Task statement:
Go over the listing below line by line and tally those containing "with". Give only the tally.

Information provided:
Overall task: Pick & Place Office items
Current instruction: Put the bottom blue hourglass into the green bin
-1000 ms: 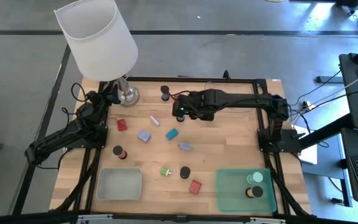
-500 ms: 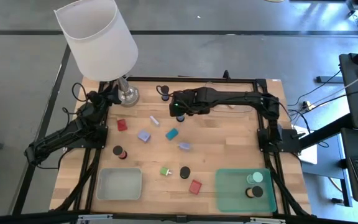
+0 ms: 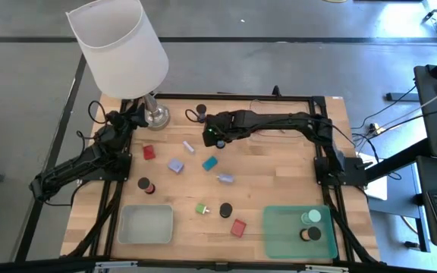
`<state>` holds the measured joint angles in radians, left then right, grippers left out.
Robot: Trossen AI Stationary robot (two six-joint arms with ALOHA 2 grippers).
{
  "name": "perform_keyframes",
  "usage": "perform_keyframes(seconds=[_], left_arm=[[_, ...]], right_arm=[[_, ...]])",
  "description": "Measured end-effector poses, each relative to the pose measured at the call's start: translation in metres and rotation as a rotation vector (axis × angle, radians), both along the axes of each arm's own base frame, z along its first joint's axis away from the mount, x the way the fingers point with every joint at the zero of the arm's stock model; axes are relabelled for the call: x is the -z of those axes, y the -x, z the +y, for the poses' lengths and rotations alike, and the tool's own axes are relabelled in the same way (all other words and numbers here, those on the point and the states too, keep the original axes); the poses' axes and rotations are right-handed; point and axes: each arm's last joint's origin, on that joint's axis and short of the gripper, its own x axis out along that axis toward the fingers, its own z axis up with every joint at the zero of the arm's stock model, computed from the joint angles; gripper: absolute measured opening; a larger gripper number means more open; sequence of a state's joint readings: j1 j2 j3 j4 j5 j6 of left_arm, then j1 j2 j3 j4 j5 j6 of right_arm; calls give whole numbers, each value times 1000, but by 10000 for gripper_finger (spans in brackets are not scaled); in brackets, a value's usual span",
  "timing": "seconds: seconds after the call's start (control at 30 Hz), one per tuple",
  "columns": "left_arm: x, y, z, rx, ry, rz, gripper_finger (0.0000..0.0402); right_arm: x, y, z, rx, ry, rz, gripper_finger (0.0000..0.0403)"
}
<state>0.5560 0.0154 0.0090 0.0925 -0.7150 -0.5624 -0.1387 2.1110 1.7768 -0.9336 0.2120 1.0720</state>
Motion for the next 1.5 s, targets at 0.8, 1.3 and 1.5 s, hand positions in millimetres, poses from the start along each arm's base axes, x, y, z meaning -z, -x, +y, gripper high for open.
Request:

Task output:
2